::: Excerpted data :::
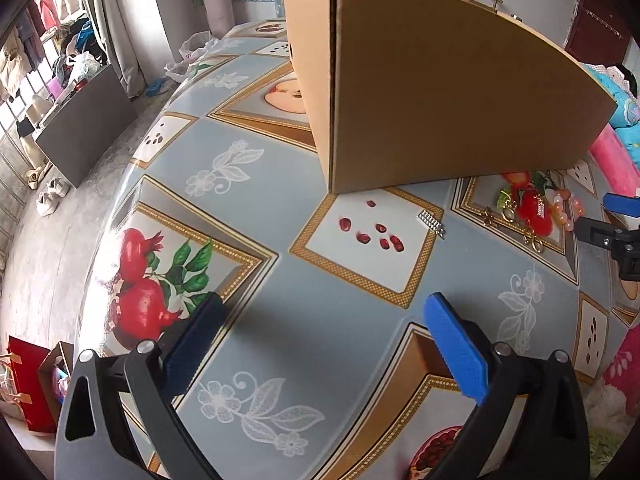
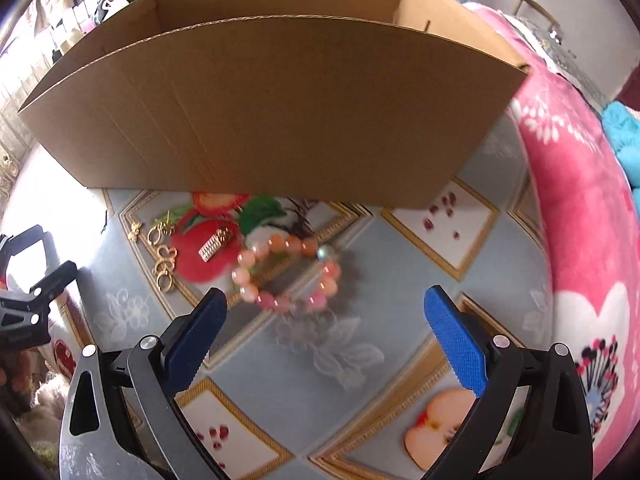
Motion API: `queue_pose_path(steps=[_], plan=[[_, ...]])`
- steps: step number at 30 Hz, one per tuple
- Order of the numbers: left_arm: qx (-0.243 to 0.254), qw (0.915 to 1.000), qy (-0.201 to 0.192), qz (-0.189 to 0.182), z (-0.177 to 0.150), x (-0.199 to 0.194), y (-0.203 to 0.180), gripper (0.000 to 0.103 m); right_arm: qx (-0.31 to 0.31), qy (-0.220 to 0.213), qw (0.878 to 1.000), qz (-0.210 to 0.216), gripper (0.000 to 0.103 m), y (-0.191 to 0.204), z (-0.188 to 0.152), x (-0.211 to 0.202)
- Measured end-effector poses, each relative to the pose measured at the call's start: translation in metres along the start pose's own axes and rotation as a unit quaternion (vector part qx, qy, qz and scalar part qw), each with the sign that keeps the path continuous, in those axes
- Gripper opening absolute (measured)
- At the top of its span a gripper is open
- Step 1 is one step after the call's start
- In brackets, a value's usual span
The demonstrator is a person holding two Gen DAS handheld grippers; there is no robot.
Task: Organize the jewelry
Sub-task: 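Move the right gripper to the gold earring with silver charm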
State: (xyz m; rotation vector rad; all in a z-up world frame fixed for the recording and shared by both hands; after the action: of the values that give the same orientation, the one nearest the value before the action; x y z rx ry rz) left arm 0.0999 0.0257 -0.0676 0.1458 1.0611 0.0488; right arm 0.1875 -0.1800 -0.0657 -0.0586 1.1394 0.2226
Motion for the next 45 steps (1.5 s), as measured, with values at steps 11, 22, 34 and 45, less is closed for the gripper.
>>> queue_pose_path(steps=[11, 22, 34, 45], plan=[[-0.001, 1.0000, 0.001, 0.000, 0.001, 0.000, 0.000, 0.099, 0.111, -0.037, 0.993, 0.002, 0.088, -0.077, 0.004, -0.012], [-0.004, 1.0000, -0.001, 0.001, 0.001, 0.000, -0.001, 0.099, 0.028, -0.072, 0.988, 0.136, 0.054, -0.003, 0.009, -0.028], [0.003, 0.9999, -0.011, -0.004, 0.002, -0.001, -0.002, 0.099, 0.020, -0.035, 0.991, 0.130, 0.022, 0.036, 0.041, 0.009], [0.013, 0.9996, -0.024, -0.009, 0.005, -0.005, -0.007, 0.099, -0.035, -0.053, 0.995, 0.076, 0.007, 0.085, 0.027, 0.009]])
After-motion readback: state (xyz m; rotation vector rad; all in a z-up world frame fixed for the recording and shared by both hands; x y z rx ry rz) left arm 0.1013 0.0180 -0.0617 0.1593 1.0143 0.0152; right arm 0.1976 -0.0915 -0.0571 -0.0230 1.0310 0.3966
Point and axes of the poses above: each gripper's, at about its wrist camera, not at the fingertips, and x roughly the way its jaws point, y to its left, z to its top, the point moved 2 cm from there along x, roughly the way its jaws point, and after that the axes turned 8 degrees about z, right-handed, at the moved point
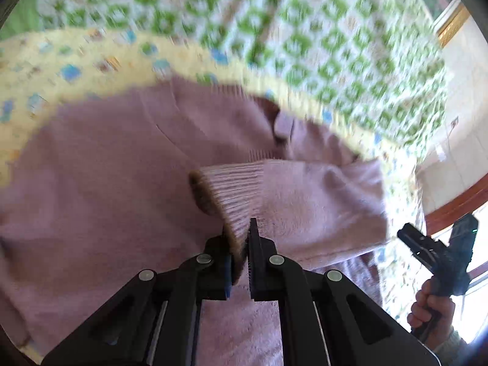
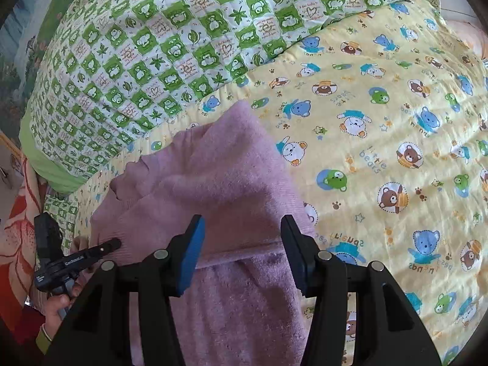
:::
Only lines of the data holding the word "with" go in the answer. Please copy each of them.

◆ Expected answer:
- Measured end-effector poses, each relative to the pose measured at the call's start: translation in metres along the start pose's own axes and rotation as a unit quaternion (vector part qx, qy, qz and scalar part qw), each with the sign that keeps the path continuous, in those axes
Sub-task: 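Move the right gripper to the gold earring with silver charm
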Motion for the next 45 steps (1.5 s), as measured, with values at steps 11, 22, 34 and 45, less is closed for the gripper.

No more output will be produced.